La concepción individualista de la sociedad

  John Locke (1632-1704) es el filósofo inglés que inicia la corriente denominada empirista. Locke estuvo implicado en las luchas políticas su tiempo, apoyando a los grupos liberales y constitucionalistas ingleses frente al absolutismo. Su teoría social y política es una magistral exposición de la concepción liberal (y burguesa) de la sociedad. La sociedad es para él artificio destinado a conservar y mantener los derechos naturales que el hombre

posee individualmente: la vida, la libertad y, muy especialmente, la propiedad. (*)

* González Antonio. Introducción a la práctica de la filosofía. Texto de iniciación. UCA Editores.

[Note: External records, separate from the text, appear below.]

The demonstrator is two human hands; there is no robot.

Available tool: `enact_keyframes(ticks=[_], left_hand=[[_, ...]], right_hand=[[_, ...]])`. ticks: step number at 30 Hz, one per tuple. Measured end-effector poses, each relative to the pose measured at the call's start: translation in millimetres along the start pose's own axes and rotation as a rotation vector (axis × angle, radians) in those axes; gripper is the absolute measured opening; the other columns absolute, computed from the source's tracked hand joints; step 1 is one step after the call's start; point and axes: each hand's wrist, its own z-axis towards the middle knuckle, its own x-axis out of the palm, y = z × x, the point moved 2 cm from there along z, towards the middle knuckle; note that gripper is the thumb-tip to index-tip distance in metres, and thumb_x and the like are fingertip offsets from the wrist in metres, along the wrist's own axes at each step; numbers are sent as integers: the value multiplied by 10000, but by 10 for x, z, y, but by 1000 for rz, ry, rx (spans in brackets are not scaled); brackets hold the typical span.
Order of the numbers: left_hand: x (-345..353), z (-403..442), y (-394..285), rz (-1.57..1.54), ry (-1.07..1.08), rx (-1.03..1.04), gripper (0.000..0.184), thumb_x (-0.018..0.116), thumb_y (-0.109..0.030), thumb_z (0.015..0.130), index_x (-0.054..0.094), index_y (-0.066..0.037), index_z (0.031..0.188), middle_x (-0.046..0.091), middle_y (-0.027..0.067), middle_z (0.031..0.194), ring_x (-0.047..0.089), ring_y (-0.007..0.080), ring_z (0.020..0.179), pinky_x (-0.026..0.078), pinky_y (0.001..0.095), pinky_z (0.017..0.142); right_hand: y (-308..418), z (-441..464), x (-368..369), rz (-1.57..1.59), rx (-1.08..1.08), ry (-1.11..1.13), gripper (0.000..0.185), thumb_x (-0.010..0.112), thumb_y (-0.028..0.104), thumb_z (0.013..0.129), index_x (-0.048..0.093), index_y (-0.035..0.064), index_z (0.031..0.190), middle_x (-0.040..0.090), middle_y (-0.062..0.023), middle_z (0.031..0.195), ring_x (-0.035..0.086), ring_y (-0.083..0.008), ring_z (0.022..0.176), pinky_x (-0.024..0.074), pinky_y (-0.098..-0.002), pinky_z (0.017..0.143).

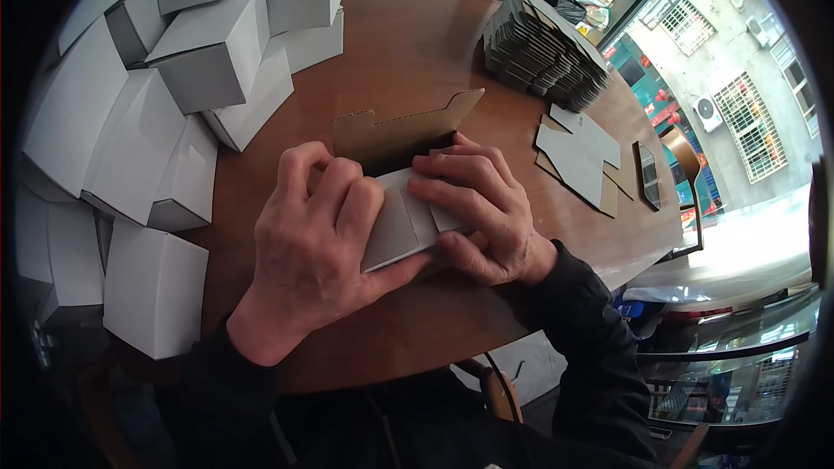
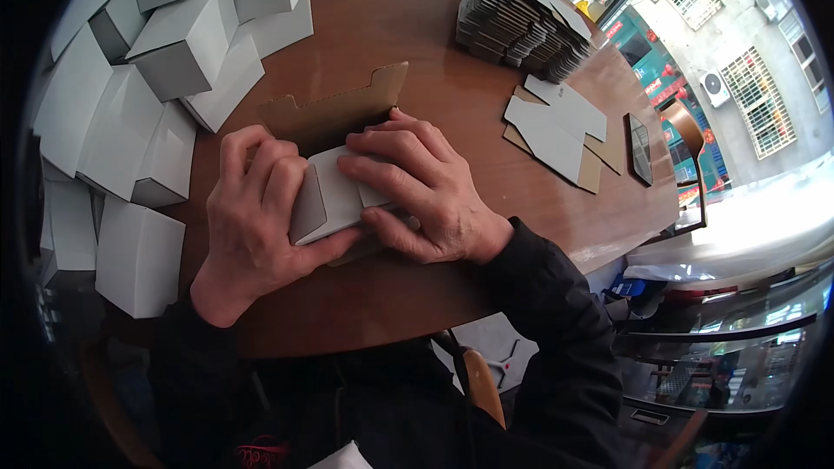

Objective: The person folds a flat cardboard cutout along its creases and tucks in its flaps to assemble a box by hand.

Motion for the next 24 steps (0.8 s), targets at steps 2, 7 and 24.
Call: enact_keyframes(ticks=[2,7,24], left_hand=[[-19,11,-8,12,15,7,611,883,-390,733,562,-58,1132,576,101,1108,542,355,1063,559,450,815],[-11,19,-3,35,-6,15,555,850,-413,767,572,-56,1089,559,105,1085,539,349,1035,552,433,795],[34,-6,-14,88,-29,-13,579,765,-553,855,551,-65,1080,558,103,1070,546,354,1049,554,418,790]], right_hand=[[12,3,-3,15,5,-3,462,662,333,971,695,36,1323,628,-184,1402,602,-376,1230,446,-520,1149],[85,22,-52,-47,-9,-118,482,663,338,963,684,35,1337,614,-209,1421,594,-402,1265,453,-521,1140],[-1480,-2613,-2736,-1084,1474,-46,719,571,622,1009,592,-49,1267,612,-226,1247,601,-354,1113,453,-437,1000]])
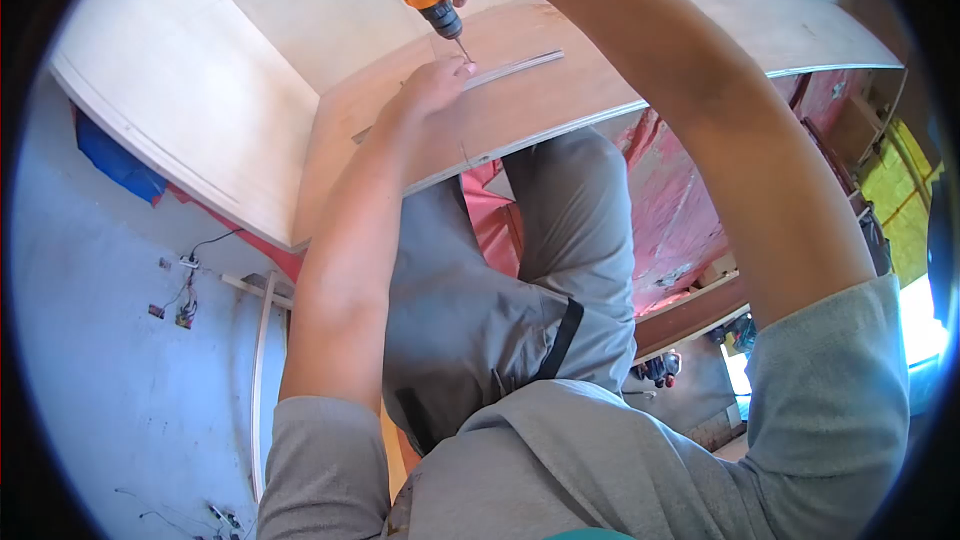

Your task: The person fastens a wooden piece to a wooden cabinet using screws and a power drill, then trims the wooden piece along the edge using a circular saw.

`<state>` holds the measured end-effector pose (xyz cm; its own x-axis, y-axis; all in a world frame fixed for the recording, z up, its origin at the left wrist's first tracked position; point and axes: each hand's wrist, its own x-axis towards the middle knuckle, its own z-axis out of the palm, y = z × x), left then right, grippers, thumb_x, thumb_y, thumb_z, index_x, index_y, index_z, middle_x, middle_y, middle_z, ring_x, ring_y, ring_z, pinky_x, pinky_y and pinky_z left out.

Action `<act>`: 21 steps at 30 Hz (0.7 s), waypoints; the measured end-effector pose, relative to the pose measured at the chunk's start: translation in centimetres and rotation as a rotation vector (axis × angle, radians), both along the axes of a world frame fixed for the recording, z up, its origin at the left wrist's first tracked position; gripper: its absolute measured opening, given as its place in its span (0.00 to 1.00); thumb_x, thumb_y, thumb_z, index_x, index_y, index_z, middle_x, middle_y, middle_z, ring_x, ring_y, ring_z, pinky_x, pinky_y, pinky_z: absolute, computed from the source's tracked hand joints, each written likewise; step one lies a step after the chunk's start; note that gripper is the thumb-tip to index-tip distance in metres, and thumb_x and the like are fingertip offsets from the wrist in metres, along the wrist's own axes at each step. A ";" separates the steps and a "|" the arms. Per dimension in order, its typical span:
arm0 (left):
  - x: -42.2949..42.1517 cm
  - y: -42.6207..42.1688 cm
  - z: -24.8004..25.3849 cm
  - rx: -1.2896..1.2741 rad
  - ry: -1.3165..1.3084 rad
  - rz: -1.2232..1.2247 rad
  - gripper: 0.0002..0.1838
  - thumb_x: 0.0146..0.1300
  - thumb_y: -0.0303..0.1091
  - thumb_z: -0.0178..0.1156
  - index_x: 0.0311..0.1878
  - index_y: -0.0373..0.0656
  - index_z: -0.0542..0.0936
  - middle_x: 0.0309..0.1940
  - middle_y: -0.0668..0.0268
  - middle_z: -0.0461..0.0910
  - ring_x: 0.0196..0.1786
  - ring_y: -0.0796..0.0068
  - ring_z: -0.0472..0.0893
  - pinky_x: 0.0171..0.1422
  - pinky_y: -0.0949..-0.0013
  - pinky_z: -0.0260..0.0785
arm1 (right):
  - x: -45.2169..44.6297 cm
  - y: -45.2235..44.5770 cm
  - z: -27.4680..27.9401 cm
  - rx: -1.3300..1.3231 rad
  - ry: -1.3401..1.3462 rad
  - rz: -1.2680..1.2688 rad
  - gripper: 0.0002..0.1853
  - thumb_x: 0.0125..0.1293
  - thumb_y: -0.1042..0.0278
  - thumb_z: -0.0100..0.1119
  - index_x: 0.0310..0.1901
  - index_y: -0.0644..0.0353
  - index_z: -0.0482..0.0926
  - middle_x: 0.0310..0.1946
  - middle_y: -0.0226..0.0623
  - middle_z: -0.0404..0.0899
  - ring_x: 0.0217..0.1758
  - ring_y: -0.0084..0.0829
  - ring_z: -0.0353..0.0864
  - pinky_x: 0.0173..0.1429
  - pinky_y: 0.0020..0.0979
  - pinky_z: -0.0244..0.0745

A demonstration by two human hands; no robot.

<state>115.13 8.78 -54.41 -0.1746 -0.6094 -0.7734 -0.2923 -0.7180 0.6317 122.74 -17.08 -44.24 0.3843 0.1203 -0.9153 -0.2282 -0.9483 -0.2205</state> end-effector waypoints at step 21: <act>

San Salvador, 2005.

 

Para comprender bien en qué consiste el poder político y para remontarnos a su verdadera fuente, será forzoso que consideremos cuál es el estado en que se encuentran naturalmente los hombres, a saber: un estado de completa libertad para ordenar sus actos y para disponer de sus propiedades y de sus personas como mejor les parezca, dentro de los límites de la ley| natural, sin pedir permiso y sin depender de la voluntad de otra persona (…).

Dios, que entregó la tierra en común a los hombres, les dio también la razón, para que

hicieran de ella el uso más ventajoso y el más conveniente para la vida. La tierra y cuanto ella contiene le fue dada al hombre para sus sustento y bienestar. Y aunque todos los frutos que por la naturaleza y los animales que en ella se nutren pertenecen al género humano común, como producidos por la obra espontánea de la naturaleza, y nadie tiene originariamente un dominio privado, con exclusión de los demás (…) sin embargo, al ser dados para uso de los hombres, forzosamente tiene que haber algún medio para que se los apropien, antes de que lleguen a ser de un uso determinado o útil para algún hombre en particular (…).

El que se sustenta de las bellotas que ha recogido al pie de una encina, o de las manzanas cogidas de los árboles del bosque, se las ha apropiado, sin duda alguna. ¿Cuándo empezó a ser suyo? ¿Al digerirlo? ¿O al hervirlo? ¿O cuando se lo llevó a su casa? ¿O cuando lo recogió del árbol? Es evidente que, si el primer acto de recogerlo no lo hizo de su propiedad, ninguno de los otros actos siguientes pudo hacerlo. Ese trabajo suyo ha creado una distinción entre ese objeto y lo común, ha añadido algo a lo que la naturaleza, madre común de todos, había puesto en él, se originó su derecho particular (…). Lo mismo la hierba que mi caballo ha comido, el forraje que mi criado ha cortado, el mineral que yo he extraído en algún terreno que tengo en común con otros, llega a ser de mi propiedad sin la asignación o consentimiento de nadie. El trabajo que me pertenecía al sacarlo del estado común en que se hallaba, ha dejado grabada mi propiedad en ellos (…).

Si el hombre en el estado de naturaleza es tan libre como hemos dicho; si es señor absoluto de su propia persona y de sus bienes en grado igual al hombre más grande y no está

sujeto a nadie, ¿por qué ha de desprenderse de esa libertad y renunciar a ese poder, y someterse al dominio y autoridad de otro poder? La respuesta obvia es que, aunque en el estado de naturaleza tiene el hombre tal derecho, sin embargo, su disfrute es muy incierto y

está expuesto a ser atropellado por los demás: siendo todos tan reyes como él, cada hombre

es su igual: y, como la mayor parte observa estrictamente la equidad y la justicia, el disfrute

de los bienes que él tiene en ese estado es muy aventurado e inseguro. Eso es lo que hace que

estén de buena gana dispuestos a abandonar una condición de vida que, aunque libre, está

llena de sobresaltos y de continuos peligros; y no sin razón buscan salir de ella y desean

formar sociedad con los demás que se encuentran ya unidos o tienen proyecto de unirse para

la mutua salvaguardia de sus vidas, libertades y sus bienes, que yo designo con el nombre

genérico de propiedad.

Por tanto, el fin máximo y principal que tienen los hombres al reunirse en estados y

someterse a un gobierno es la salvaguardia de su propiedad, salvaguardia a la que le faltan

muchas cosas en el estado de naturaleza.